HOW TO COMPLETE THIS TASK: Lines holding the string "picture" in the listing below are to be copied.
----
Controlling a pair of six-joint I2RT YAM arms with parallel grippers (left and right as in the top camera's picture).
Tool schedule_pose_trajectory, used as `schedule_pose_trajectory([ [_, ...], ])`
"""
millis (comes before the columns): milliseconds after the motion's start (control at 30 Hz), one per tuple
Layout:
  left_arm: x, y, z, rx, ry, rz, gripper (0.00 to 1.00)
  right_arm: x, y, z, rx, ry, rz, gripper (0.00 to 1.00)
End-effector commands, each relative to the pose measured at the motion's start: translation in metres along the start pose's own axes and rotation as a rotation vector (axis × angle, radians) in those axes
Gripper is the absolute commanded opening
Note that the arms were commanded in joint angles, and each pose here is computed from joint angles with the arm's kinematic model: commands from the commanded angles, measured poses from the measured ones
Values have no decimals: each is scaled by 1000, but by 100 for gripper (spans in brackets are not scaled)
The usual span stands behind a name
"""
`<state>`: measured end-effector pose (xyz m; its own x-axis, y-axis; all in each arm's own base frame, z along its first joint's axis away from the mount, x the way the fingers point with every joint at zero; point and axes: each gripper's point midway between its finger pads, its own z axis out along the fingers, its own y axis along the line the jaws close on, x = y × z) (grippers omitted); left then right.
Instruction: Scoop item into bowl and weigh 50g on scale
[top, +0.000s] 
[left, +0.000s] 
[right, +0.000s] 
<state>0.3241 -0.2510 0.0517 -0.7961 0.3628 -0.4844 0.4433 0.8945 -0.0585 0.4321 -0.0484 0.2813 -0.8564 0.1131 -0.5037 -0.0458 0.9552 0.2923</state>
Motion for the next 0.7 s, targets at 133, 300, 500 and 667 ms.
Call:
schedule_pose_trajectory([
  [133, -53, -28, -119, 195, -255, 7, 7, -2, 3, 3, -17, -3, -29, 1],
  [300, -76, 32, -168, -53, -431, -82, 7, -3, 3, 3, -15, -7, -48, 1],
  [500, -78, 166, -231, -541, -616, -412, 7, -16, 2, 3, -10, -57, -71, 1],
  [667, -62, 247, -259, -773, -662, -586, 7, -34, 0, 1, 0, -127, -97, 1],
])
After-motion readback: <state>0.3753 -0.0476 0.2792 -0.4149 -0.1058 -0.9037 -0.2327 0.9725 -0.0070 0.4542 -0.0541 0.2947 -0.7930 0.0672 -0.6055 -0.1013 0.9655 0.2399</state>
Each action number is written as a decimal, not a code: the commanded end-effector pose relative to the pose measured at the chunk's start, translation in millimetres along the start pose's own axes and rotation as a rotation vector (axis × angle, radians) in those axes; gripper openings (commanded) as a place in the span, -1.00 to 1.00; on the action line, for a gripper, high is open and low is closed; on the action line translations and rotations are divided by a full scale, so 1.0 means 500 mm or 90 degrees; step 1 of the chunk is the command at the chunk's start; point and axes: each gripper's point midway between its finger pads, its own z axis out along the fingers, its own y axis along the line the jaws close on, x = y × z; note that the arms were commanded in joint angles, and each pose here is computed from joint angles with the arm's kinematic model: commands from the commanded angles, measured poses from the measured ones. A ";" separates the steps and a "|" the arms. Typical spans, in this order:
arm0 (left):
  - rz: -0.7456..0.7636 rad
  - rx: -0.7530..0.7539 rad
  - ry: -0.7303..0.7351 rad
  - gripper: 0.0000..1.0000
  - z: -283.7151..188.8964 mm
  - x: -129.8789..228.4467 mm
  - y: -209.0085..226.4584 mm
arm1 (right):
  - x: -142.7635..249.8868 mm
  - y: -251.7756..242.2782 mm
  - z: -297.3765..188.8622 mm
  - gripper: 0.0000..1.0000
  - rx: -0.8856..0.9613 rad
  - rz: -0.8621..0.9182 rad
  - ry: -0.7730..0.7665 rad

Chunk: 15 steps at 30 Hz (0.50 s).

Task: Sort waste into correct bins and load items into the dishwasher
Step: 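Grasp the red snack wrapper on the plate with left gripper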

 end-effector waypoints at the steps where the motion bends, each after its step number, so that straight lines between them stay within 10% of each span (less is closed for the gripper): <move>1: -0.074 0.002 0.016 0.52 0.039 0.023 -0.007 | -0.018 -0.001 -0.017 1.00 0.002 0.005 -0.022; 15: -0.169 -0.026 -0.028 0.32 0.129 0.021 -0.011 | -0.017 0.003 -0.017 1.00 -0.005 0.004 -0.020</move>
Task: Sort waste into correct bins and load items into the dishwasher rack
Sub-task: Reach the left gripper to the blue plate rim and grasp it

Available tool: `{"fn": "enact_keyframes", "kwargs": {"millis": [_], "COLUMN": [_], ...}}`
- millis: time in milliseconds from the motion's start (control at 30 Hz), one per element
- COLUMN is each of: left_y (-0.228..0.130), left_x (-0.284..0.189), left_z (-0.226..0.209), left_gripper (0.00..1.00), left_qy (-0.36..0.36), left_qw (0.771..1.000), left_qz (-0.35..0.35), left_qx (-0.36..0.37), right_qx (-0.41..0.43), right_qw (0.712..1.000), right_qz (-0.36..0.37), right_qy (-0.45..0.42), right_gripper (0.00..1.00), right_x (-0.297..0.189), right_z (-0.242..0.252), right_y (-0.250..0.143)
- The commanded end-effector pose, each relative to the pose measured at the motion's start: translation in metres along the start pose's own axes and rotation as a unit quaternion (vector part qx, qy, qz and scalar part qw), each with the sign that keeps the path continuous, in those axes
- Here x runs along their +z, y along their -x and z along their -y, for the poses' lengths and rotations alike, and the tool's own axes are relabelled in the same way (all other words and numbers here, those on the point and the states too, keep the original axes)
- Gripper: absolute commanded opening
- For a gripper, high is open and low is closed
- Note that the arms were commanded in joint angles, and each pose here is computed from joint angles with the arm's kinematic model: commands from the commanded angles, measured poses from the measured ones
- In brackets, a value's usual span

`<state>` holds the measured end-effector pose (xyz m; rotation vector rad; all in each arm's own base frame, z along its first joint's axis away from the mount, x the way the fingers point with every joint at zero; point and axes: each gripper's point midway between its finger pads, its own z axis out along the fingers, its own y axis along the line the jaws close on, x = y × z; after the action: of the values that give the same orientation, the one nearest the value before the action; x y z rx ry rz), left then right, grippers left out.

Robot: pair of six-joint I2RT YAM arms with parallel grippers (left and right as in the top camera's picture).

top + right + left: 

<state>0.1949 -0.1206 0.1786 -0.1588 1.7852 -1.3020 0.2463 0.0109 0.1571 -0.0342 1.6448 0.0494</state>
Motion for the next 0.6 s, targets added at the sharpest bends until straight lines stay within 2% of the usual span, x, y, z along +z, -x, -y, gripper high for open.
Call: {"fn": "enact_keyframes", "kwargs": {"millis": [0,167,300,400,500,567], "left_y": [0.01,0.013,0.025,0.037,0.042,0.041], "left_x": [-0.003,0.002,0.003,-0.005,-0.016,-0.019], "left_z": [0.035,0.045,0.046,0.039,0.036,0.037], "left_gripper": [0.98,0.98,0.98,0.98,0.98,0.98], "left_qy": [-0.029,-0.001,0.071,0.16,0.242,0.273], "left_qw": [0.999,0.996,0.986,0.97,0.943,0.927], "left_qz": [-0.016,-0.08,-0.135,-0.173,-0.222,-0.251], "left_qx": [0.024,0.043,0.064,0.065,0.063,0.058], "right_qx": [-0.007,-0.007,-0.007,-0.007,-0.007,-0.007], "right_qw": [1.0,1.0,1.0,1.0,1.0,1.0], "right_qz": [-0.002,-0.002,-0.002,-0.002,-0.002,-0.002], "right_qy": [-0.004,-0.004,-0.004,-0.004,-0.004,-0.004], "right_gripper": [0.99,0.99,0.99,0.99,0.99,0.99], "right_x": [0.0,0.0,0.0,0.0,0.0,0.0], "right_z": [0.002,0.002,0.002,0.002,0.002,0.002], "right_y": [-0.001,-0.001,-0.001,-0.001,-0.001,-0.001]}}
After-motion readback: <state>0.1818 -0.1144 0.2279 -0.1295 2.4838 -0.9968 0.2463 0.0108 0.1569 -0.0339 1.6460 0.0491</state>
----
EXPECTED ANSWER:
Controlling a pair of six-joint I2RT YAM arms with parallel grippers (left and right as in the top camera's picture).
Robot: pair of six-joint I2RT YAM arms with parallel grippers (left and right as in the top camera's picture).

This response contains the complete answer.